Untuk kredit ritel (consumer), Chase menggunakan model
portofolio yang canggih, model scoring kredit, dan alat
kuantitatif lainnya untuk menghitung dan menetapkan standar
risiko kredit ritel. Parameter ditentukan sejak awal, dan biaya
kredit (misal persentase yang macet) merupakan bagian
integral untuk penentuan haga dan evaluasi kredit. Portofolio
kredit ritel dimonitor untuk mengidentifikasi penyimpangan
dari standar yang diharapkan, dan pergeseran pola perilaku
nasabah.
33. Untuk kredit komersial, proses manajemen risiko kredit
dimulai dengan proses pemilihan nasabah. Pendekatan
industri global yang dilakukan Chase membantu
pengenalan risiko industri yang muncul, sehingga
antisipasi bisa dilakukan lebih awal. Nasabah
internasional juga penting diperhatikan. Chase
memfokuskan pada perusahaan terbesar, pemimpin
dalam sektornya, dengan kebutuhan pendanaan
internasional. Manajemen konsentrasi kredit juga
penting dilakukan. Chase mengelola konsentrasi kredit
berdasarkan tingkat risiko, industri, produk, lokasi
geografis.
34. Manajemen Risiko Kredit
1. Mentransfer risiko kredit ke pihak lain melalui penjualan kredit.
Chase memberikan kredit sekitar $500 milyar setiap tahunnya,
tetapi hanya menahan sekitar 7% dari kredit tersebut. Penjualan
semacam itu secara signifikan mengurangi risiko kredit Chase.
Chase memperoleh fee dari kegiatan memulai kredit dan
pelayanan kredit. Disamping itu modal bisa cepat kembali, yang
kemudian diputar lagi.
Meskipun penjualan kredit cukup gencar dilakukan oleh Chase,
tetapi Chase masih mempertahankan sebagian (kecil) dari kredit
tersebut. Chase berargumen bahwa dengan mempertahankan
sebagai kredit tersebut, Chase ingin menunjukkan bahwa Chase
masih mempunyai komitmen dengan bisnis kredit tersebut. Jika
ada kesulitan yang berkaitan dengan kredit, Chase masih bisa
membantu dan mempunyai keahlian untuk menangani kredit
tersebut.
2. Menggunakan metode SVA untuk mengevaluasi kinerja unit
pemberi kredit. Melalui metode SVA, manajer unit kredit akan
melihat risiko dari kredit yang akan diberikan sehingga mereka
akan berhati-hati dalam mengambil keputusan pemberian kredit.
35. Risiko Operasional
Kerugian dari risiko operasional lebih sulit
diprediksi dan lebih sulit untuk dikuantifisir.

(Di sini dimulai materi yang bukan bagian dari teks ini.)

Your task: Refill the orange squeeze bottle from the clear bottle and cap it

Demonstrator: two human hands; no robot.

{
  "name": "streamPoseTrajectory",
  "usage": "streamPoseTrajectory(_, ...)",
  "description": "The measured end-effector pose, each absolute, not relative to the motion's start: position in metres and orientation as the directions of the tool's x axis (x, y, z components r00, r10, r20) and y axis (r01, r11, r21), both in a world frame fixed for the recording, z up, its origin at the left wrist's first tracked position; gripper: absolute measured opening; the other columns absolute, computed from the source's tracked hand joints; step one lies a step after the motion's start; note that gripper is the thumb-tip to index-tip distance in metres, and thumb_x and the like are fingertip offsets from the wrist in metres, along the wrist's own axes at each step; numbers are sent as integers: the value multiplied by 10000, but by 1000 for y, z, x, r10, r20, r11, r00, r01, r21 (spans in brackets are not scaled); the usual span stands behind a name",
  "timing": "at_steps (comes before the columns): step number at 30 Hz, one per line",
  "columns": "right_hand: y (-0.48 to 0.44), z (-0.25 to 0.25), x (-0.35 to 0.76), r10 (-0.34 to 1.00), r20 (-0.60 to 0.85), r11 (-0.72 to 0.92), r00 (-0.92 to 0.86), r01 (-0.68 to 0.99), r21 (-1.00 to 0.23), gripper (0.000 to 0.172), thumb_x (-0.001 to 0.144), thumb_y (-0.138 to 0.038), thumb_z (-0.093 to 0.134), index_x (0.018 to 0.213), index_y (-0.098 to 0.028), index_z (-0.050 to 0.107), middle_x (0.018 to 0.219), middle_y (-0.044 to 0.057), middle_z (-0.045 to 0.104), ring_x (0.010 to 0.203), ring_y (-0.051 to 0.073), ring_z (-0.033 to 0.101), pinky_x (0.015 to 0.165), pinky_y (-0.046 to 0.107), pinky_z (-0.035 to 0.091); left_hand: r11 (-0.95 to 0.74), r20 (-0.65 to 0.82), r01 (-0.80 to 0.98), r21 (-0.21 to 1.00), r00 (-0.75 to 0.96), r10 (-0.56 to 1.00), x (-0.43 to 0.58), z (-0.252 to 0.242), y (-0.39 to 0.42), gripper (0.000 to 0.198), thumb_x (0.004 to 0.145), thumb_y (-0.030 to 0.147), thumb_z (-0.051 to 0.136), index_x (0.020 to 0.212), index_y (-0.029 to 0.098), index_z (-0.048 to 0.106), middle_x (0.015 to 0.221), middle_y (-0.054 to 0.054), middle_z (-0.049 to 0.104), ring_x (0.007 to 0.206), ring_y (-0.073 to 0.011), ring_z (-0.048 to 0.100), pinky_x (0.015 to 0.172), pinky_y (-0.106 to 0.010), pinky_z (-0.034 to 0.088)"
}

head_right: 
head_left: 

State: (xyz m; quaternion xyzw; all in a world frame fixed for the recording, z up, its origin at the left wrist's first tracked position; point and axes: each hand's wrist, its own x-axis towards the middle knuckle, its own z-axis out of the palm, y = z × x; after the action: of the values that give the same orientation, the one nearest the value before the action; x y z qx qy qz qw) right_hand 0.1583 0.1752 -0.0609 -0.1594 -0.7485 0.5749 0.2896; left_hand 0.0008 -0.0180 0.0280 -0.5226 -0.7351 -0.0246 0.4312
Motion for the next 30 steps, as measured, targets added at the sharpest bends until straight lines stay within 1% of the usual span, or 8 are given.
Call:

Risiko operasional mencakup hal-hal seperti
kejahatan oleh karyawan atau pihak luar,
transaksi yang tidak diberi otorisasi,
kesalahan pencatatan, kesalahan karena
sistem computer atau telekomunikasi yang
tidak berjalan sebagaimana mestinya.
Chase sudah melakukan pengendalian yang
cukup, tetapi tidak ada jaminan bahwa
kerugian akibat risiko operasional tidak
terulang di masa mendatang.
36. Risiko operasional akan mempengaruhi
perhitungan SVA, tetapi metodologi pengukuran
risiko operasional masih relative sederhana.
Perhitungan modal berdasarkan risiko
operasional dilakukan setiap kuartal.
Perhitungan risiko operasional didasarkan pada
tiga hal:
Biaya operasional (dalam dolar)
Skor dari audit internal
Ranking evaluasi risiko
Manajer unit yang memperoleh skor risiko A
(risiko rendah), maka modalnya (berbasis risiko)
akan diperhitungkan lebih rendah, sehingga
akan meningkatkan SVA manajer tersebut.
37. Disamping audit internal untuk mengevaluasi risiko
operasional, Chase juga menggunakan COSO based self-
assessment program untuk mengevaluasi risiko
operasional.
Melalui program tersebut, manajer diminta untuk
mengevaluasi risiko operasional di unit bisnis yang
dibawahinya, menggunakan kerangka yang
dikembangkan oleh COSO (Committee of Sponsoring
Organizations of the Treadway Commission).
Kuesioner tersebut menjadi salah satu masukan untuk
skor dari audit internal dan ranking evaluasi risiko.
Bab mengenai risiko operasional menyajikan lebih
lengkap evaluasi diri (self-evaluation) yang dilakukan
untuk mengevaluasi risiko operasional Chase Manhattan
dengan menggunakan kerangka COSO tersebut.